Data provided.
○ ○ ○ ○ ○ ○ ○

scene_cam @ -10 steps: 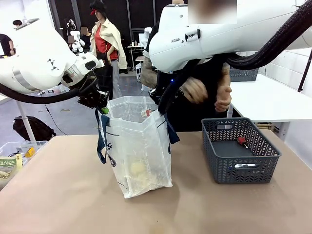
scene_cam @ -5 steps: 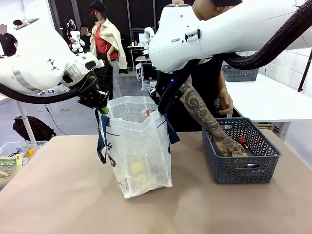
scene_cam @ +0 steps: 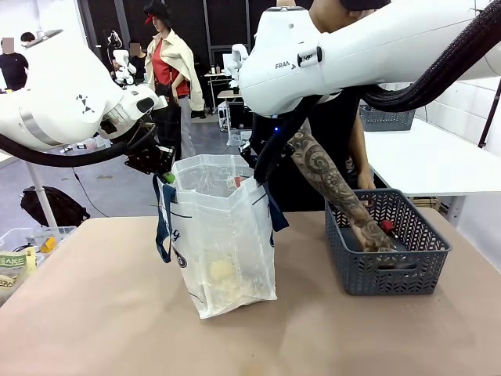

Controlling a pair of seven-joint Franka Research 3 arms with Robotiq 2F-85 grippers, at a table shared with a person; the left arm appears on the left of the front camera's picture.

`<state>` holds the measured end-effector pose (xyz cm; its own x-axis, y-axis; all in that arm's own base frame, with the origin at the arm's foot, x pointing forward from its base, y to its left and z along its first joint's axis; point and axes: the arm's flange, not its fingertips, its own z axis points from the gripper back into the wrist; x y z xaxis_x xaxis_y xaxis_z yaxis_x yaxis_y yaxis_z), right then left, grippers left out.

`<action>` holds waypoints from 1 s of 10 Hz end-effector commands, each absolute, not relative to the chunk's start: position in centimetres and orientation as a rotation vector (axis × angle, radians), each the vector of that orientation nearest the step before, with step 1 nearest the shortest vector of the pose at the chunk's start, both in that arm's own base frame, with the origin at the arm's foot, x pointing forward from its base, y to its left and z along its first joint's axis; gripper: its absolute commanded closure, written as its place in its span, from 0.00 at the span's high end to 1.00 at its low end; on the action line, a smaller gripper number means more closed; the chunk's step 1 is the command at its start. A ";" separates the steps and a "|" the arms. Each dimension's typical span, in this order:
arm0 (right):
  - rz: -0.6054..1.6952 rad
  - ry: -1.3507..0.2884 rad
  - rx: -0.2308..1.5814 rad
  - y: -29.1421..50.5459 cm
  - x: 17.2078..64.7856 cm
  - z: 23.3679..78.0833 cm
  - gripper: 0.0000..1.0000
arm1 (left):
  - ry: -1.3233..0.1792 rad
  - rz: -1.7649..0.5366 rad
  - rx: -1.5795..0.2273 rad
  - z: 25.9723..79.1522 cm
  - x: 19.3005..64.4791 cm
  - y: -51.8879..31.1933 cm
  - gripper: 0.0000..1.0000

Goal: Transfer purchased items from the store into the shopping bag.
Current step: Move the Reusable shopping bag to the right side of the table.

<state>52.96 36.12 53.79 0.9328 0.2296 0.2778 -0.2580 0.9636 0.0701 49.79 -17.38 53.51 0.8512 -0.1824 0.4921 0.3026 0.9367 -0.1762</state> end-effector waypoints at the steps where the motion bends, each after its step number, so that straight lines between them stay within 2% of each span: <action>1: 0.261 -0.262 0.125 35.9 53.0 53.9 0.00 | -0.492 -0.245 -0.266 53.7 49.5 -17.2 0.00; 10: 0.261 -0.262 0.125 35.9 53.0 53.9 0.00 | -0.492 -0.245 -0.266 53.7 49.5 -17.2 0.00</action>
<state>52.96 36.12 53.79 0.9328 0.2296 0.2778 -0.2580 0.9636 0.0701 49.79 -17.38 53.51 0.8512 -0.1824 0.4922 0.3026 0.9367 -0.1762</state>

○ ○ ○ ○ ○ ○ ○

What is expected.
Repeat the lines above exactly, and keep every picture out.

Result of this exercise.
scene_cam @ -10 steps: 
scene_cam @ -5 steps: 
scene_cam @ +0 steps: 

Controlling a pair of seven-joint Franka Research 3 arms with Robotiq 2F-85 grippers, at a table shared with a person; the left arm appears on the left of the front camera's picture.

`<state>` holds the measured end-effector pose (xyz cm; its own x-axis, y-axis; all in that arm's own base frame, with the origin at the arm's foot, x pointing forward from its base, y to its left and z along its first joint's axis; point and axes: the arm's flange, not its fingertips, its own z axis points from the gripper back into the wrist; x y z xaxis_x xaxis_y xaxis_z yaxis_x yaxis_y yaxis_z), right then left, grippers left out.

`<action>` holds waypoints from 1 s of 10 Hz end-effector commands, each absolute, not relative to the chunk's start: position in centimetres and orientation as a rotation vector (axis × angle, radians), each the vector of that orientation nearest the step before, with step 1 nearest the shortest vector of the pose at the chunk's start, both in that arm's own base frame, with the origin at the arm's foot, x pointing forward from its base, y to its left and z along its first joint's axis; gripper: its absolute commanded closure, written as its place in its span, from 0.00 at the span's high end to 1.00 at its low end; on the action line, a smaller gripper number means more closed; the chunk's step 1 is the command at its start. A ";" separates the steps and a "|" the arms. Each dimension's typical span, in this order:
arm0 (right):
  - rz: -0.6054..1.6952 rad
  - ry: -1.3507..0.2884 rad
  - rx: -0.2308..1.5814 rad
  - y: -29.1421..50.5459 cm
  - x: 17.2078..64.7856 cm
  - z: 23.3679..78.0833 cm
  - gripper: 0.0000..1.0000
arm1 (left):
  - ry: -1.3233..0.1792 rad
  - rz: -1.7649..0.5366 rad
  - rx: -1.5795..0.2273 rad
  - z: 25.9723..79.1522 cm
  - x: 19.3005..64.4791 cm
  - y: -51.8879..31.1933 cm
  - gripper: 0.0000..1.0000

Goal: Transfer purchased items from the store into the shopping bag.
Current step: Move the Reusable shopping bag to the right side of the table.

<state>52.96 36.12 53.79 0.9328 0.2296 0.2778 -0.2580 0.9636 0.0701 49.79 -17.38 53.51 0.8512 -0.1824 0.4921 0.3026 0.9367 -0.1762</state> end-effector waypoints at the steps where the motion bends, each after its step number, so that straight lines between them stay within 2% of each span: <action>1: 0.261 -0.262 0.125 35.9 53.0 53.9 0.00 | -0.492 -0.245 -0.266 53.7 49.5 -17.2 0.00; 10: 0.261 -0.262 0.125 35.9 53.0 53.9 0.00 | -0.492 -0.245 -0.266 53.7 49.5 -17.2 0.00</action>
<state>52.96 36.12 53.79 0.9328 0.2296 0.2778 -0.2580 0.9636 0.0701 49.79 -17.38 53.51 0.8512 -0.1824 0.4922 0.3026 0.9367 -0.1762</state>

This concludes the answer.